* [Action item] Print out each entry below exactly; do not carry over any image.

BEGIN Data excerpts

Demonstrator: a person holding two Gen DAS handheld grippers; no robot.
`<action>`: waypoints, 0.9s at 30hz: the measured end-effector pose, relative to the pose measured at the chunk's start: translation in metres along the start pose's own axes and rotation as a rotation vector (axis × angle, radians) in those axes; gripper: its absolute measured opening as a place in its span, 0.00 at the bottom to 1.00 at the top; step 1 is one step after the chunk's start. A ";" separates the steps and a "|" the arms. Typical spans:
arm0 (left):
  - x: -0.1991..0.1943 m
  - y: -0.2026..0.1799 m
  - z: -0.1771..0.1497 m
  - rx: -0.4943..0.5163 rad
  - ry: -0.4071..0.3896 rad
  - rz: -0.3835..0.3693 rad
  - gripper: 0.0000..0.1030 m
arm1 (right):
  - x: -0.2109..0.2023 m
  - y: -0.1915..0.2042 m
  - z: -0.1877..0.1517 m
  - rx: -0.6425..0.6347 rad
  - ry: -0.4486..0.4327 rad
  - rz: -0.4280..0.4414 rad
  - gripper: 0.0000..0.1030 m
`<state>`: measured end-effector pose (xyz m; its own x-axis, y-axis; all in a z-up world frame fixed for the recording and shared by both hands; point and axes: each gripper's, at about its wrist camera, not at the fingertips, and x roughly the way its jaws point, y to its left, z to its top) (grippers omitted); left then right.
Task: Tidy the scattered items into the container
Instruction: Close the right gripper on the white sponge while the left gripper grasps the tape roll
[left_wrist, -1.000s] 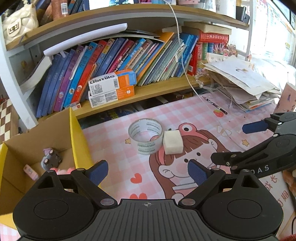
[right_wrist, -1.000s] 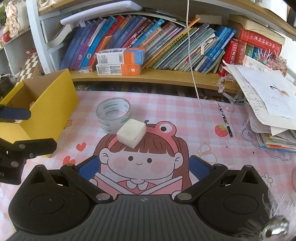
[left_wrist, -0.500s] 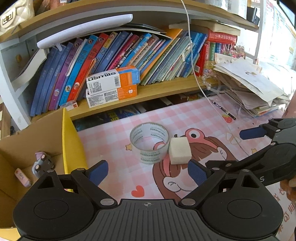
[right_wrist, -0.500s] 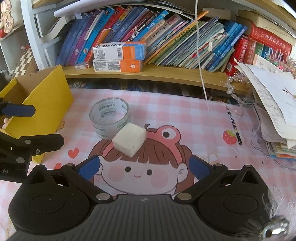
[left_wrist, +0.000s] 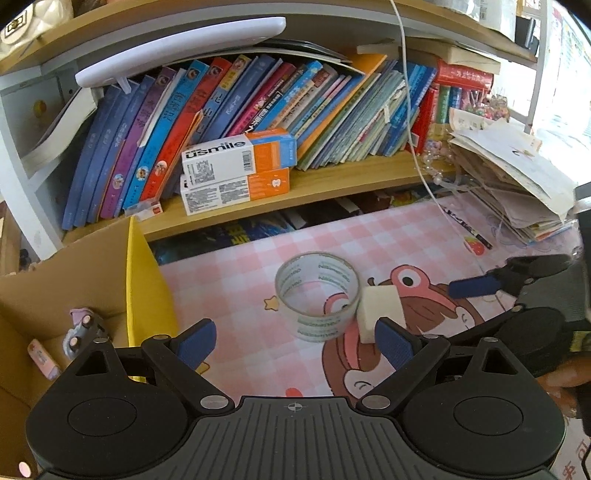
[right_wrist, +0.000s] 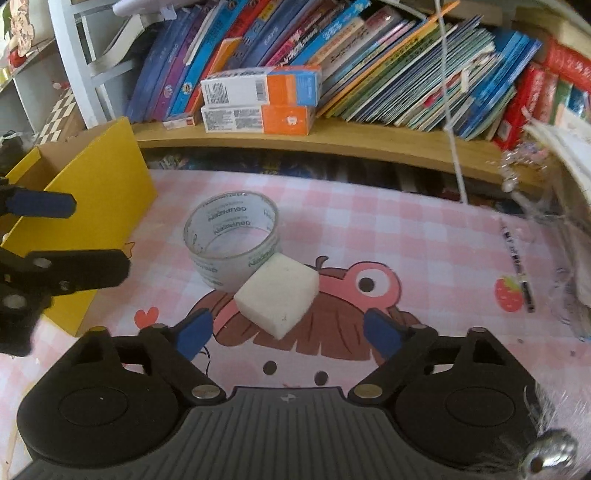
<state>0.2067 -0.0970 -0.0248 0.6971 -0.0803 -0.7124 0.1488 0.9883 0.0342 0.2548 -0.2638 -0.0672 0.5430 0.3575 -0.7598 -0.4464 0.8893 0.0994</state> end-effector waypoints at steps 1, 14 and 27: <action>0.001 0.000 0.001 0.000 0.001 0.002 0.92 | 0.004 -0.001 0.001 0.002 0.003 0.005 0.83; 0.016 -0.003 0.007 0.027 0.021 -0.005 0.92 | 0.041 0.001 0.006 -0.011 0.019 0.052 0.67; 0.028 -0.014 0.015 0.062 0.016 -0.031 0.92 | 0.035 -0.008 0.003 0.019 0.004 0.076 0.46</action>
<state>0.2342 -0.1146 -0.0347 0.6801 -0.1076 -0.7252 0.2130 0.9755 0.0549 0.2793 -0.2572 -0.0930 0.5049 0.4229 -0.7525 -0.4724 0.8650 0.1691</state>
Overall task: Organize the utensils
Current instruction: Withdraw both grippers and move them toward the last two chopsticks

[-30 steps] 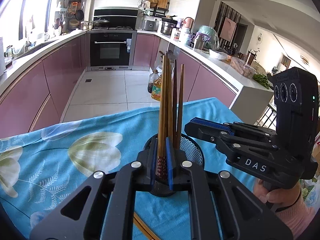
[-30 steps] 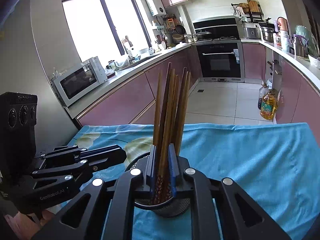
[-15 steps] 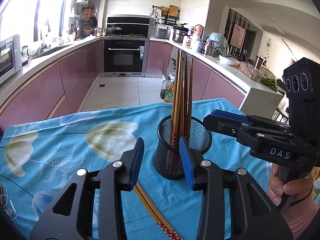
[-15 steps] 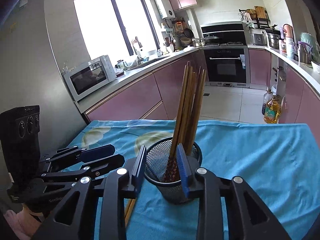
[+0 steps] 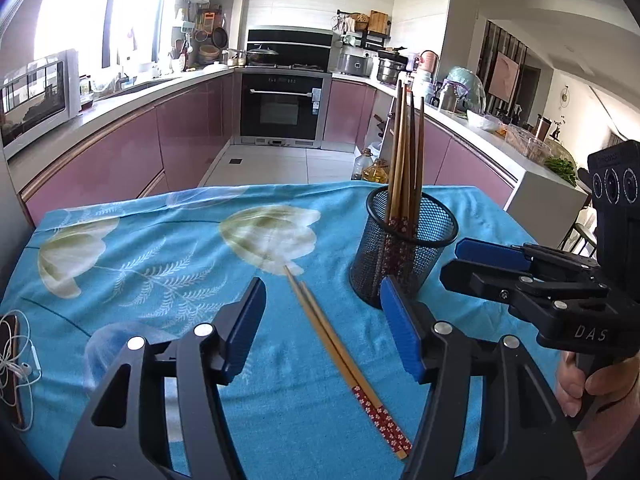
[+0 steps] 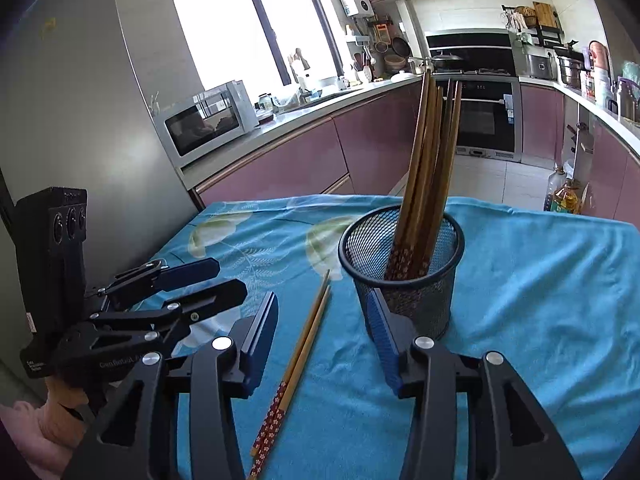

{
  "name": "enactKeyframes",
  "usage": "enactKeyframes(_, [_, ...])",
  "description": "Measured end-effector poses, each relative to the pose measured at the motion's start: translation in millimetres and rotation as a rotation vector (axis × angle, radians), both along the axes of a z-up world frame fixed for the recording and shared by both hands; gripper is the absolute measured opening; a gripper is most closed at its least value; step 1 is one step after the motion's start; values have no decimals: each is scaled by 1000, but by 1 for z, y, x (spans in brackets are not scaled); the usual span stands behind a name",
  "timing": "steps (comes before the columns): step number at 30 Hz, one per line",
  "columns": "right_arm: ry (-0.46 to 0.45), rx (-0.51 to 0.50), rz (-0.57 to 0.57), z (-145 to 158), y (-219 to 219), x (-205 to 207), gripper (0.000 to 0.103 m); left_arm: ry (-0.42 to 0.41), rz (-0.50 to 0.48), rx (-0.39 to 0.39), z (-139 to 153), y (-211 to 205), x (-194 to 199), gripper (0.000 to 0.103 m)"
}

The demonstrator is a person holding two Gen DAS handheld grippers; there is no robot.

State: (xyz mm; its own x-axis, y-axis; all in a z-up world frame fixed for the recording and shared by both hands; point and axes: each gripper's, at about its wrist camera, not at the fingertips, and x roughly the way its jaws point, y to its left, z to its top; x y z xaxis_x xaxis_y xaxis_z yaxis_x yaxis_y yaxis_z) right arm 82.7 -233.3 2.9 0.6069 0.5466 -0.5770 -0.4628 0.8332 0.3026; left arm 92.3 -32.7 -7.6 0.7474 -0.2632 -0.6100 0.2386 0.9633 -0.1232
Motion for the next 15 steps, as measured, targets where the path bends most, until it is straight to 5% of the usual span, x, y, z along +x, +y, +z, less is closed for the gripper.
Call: enactKeyframes(15, [139,-86,83,-55,32,-20,45,124,34,31,-48,10,-19,59])
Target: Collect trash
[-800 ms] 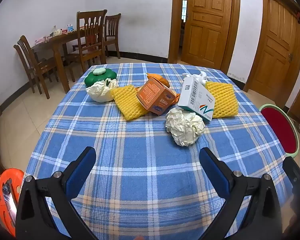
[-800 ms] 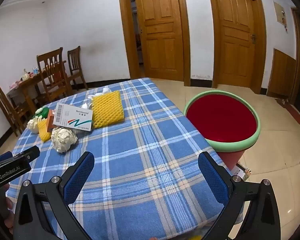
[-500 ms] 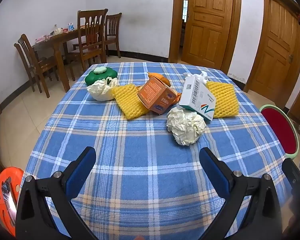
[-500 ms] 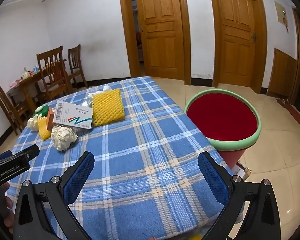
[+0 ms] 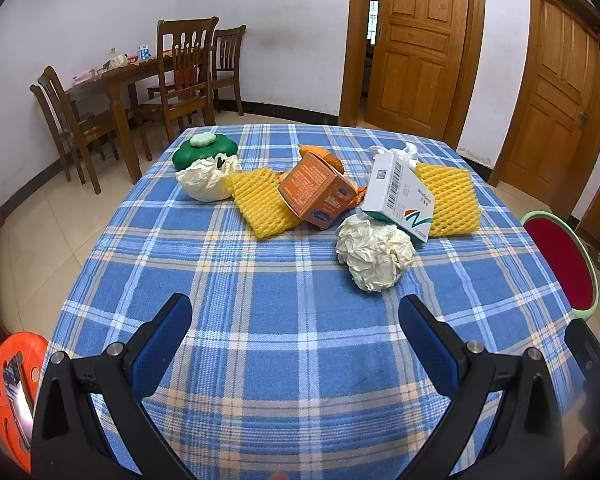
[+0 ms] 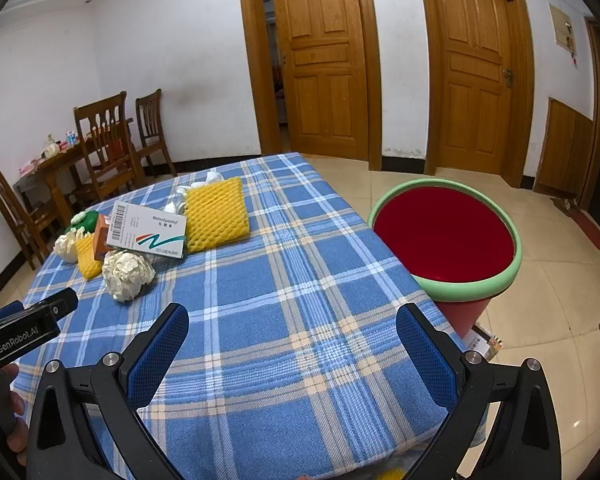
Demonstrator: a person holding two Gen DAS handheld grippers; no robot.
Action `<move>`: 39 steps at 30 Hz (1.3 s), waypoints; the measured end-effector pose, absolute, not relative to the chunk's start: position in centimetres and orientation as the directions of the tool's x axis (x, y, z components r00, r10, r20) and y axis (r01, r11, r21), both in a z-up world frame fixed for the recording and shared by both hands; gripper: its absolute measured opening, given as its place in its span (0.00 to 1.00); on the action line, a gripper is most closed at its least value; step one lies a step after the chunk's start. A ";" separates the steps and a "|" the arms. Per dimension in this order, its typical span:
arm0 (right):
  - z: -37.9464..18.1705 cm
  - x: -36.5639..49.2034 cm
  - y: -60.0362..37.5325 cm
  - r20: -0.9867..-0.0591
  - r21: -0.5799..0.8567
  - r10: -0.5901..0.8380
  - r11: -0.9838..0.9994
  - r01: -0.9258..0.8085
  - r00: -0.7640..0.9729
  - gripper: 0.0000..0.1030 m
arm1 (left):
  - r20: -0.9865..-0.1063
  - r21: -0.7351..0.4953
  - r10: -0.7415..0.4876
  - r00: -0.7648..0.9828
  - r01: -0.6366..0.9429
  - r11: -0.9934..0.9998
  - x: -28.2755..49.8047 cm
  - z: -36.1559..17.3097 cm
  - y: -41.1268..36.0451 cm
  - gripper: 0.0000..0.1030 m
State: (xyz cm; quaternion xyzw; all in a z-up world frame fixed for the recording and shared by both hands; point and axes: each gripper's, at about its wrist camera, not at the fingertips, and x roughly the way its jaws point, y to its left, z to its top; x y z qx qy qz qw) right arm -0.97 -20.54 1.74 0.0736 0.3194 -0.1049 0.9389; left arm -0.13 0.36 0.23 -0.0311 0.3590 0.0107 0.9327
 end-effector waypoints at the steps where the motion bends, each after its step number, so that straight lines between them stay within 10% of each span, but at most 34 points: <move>1: 1.8 -1.0 -20.5 -0.615 0.071 -0.150 0.967 0.244 0.774 1.00 | -0.670 -0.050 -0.003 0.742 -0.042 0.998 -0.1 0.2 0.3 0.98; 39: 1.2 -0.8 -20.6 -0.619 0.071 -0.149 0.967 0.244 0.771 1.00 | -0.672 -0.051 -0.003 0.740 -0.043 0.998 0.0 0.1 0.3 0.98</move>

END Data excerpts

* [Final answer]
Demonstrator: a person holding two Gen DAS handheld grippers; no robot.
`<action>`: waypoints, 0.9s at 30hz: the measured end-effector pose, relative to the pose measured at the chunk's start: translation in metres along the start pose's own axes and rotation as a rotation vector (axis × angle, radians) in those axes; gripper: its absolute measured opening as a place in its span, 0.00 at the bottom to 1.00 at the top; step 1 is one step after the chunk's start. A ";" separates the steps and a "|" the arms. Typical spans:
arm0 (left):
  - x: -0.1991..0.1943 m
  - y: -0.2026..0.1799 m
  - z: -0.1771..0.1497 m
  - rx: -0.4943..0.5163 rad
  - ry: -0.4071..0.3896 rad
  - rz: -0.3835..0.3693 rad
  - gripper: 0.0000..0.1030 m
arm1 (right):
  - x: -0.2109..0.2023 m
  - y: -0.1915..0.2042 m
  - z: -0.1877..0.1517 m
  - rx: -0.6425..0.6347 rad
  - ry: -0.4486..0.4327 rad
  - rz: -0.4280..0.4414 rad
  - gripper: 0.0000..0.1030 m
`<state>`: measured end-effector pose (xyz m; its own x-axis, y-axis; all in a z-up world frame fixed for the recording and shared by both hands; point and axes: each gripper's, at about its wrist camera, not at the fingertips, and x roughly the way its jaws point, y to its left, z to its top) (grippers omitted); left then right.
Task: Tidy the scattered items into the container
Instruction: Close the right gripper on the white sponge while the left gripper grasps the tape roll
[left_wrist, -1.000s] 
[right_wrist, -1.000s] 
[left_wrist, -0.500s] 
[right_wrist, -0.500s] 
[left_wrist, +0.000s] 
[right_wrist, +0.000s] 
<state>0.2067 -0.0970 -0.0248 0.6971 -0.0803 -0.7124 0.1488 0.9883 0.0342 0.2548 -0.2638 -0.0672 0.5430 0.3575 -0.7598 -0.4464 0.8893 0.0994</state> end-effector waypoints at steps 1, 14 and 27: <action>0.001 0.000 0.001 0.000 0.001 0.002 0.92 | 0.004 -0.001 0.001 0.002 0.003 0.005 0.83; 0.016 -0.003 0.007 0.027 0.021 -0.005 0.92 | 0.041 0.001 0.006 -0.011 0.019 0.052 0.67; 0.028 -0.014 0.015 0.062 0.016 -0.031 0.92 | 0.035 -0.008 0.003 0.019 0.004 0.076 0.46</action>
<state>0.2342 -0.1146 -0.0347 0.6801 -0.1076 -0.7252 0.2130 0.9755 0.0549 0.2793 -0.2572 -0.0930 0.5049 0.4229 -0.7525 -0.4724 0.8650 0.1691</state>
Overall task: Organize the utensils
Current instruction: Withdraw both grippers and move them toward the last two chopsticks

[-30 steps] 
[-30 steps] 
[-15 steps] 
[-15 steps] 
[+0 steps] 
[+0 steps] 

{
  "name": "enactKeyframes",
  "usage": "enactKeyframes(_, [_, ...])",
  "description": "Measured end-effector poses, each relative to the pose measured at the motion's start: translation in millimetres and rotation as a rotation vector (axis × angle, radians), both along the axes of a z-up world frame fixed for the recording and shared by both hands; gripper is the absolute measured opening; a gripper is most closed at its least value; step 1 is one step after the motion's start; values have no decimals: each is scaled by 1000, but by 1 for z, y, x (spans in brackets are not scaled); the usual span stands behind a name",
  "timing": "steps (comes before the columns): step number at 30 Hz, one per line",
  "columns": "right_arm: ry (-0.46 to 0.45), rx (-0.51 to 0.50), rz (-0.57 to 0.57), z (-145 to 158), y (-219 to 219), x (-205 to 207), gripper (0.000 to 0.103 m); left_arm: ry (-0.42 to 0.41), rz (-0.50 to 0.48), rx (-0.39 to 0.39), z (-139 to 153), y (-211 to 205), x (-194 to 199), gripper (0.000 to 0.103 m)"
}

The demonstrator is a person holding two Gen DAS handheld grippers; there is no robot.

State: (xyz mm; its own x-axis, y-axis; all in a z-up world frame fixed for the recording and shared by both hands; point and axes: each gripper's, at about its wrist camera, not at the fingertips, and x roughly the way its jaws point, y to its left, z to its top; x y z xaxis_x xaxis_y xaxis_z yaxis_x yaxis_y yaxis_z) right arm 82.7 -233.3 2.9 0.6069 0.5466 -0.5770 -0.4628 0.8332 0.3026; left arm 92.3 -32.7 -7.6 0.7474 -0.2632 -0.6100 0.2386 0.9633 -0.1232
Motion for the next 15 steps, as measured, targets where the path bends most, until it is straight to 5% of the usual span, x, y, z along +x, +y, +z, less is closed for the gripper.
Call: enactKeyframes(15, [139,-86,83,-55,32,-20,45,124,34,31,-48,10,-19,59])
Target: Collect trash
[-800 ms] 
[-800 ms] 
[-500 ms] 
[-500 ms] 
[+0 ms] 
[+0 ms] 
Demonstrator: a person holding two Gen DAS handheld grippers; no robot.
Action `<move>`: 39 steps at 30 Hz (1.3 s), waypoints; the measured end-effector pose, absolute, not relative to the chunk's start: position in centimetres and orientation as the directions of the tool's x axis (x, y, z components r00, r10, r20) and y axis (r01, r11, r21), both in a z-up world frame fixed for the recording and shared by both hands; gripper: its absolute measured opening, given as its place in its span (0.00 to 1.00); on the action line, a gripper is most closed at its least value; step one lies a step after the chunk's start. A ";" separates the steps and a "|" the arms. Per dimension in this order, its typical span:
arm0 (right):
  - z: -37.9464..18.1705 cm
  - x: -36.5639..49.2034 cm
  - y: -60.0362..37.5325 cm
  - r20: -0.9867..-0.0591
  - r21: -0.5799..0.8567
  - r10: -0.5901..0.8380
  - r11: -0.9838..0.9994
  - r01: -0.9258..0.8085
  - r00: -0.7640..0.9729
  - gripper: 0.0000..0.1030 m
arm1 (left):
  - r20: -0.9865..-0.1063
  - r21: -0.7351..0.4953
  - r10: -0.7415..0.4876
  - r00: -0.7648..0.9828
  - r01: -0.6366..0.9429
  - r11: -0.9934..0.9998
  - x: -28.2755..49.8047 cm
  - z: -36.1559..17.3097 cm
  - y: -41.1268..36.0451 cm
  - gripper: 0.0000..0.1030 m
State: (xyz cm; quaternion xyzw; all in a z-up world frame fixed for the recording and shared by both hands; point and axes: each gripper's, at about its wrist camera, not at the fingertips, and x roughly the way its jaws point, y to its left, z to its top; x y z qx qy qz qw) right arm -0.97 -20.54 1.74 0.0736 0.3194 -0.1049 0.9389; left arm -0.13 0.36 0.23 -0.0311 0.3590 0.0107 0.9327
 end-effector waypoints at the steps where the motion bends, each after its step number, so that straight lines between them stay within 10% of each span, but at most 34 points: <move>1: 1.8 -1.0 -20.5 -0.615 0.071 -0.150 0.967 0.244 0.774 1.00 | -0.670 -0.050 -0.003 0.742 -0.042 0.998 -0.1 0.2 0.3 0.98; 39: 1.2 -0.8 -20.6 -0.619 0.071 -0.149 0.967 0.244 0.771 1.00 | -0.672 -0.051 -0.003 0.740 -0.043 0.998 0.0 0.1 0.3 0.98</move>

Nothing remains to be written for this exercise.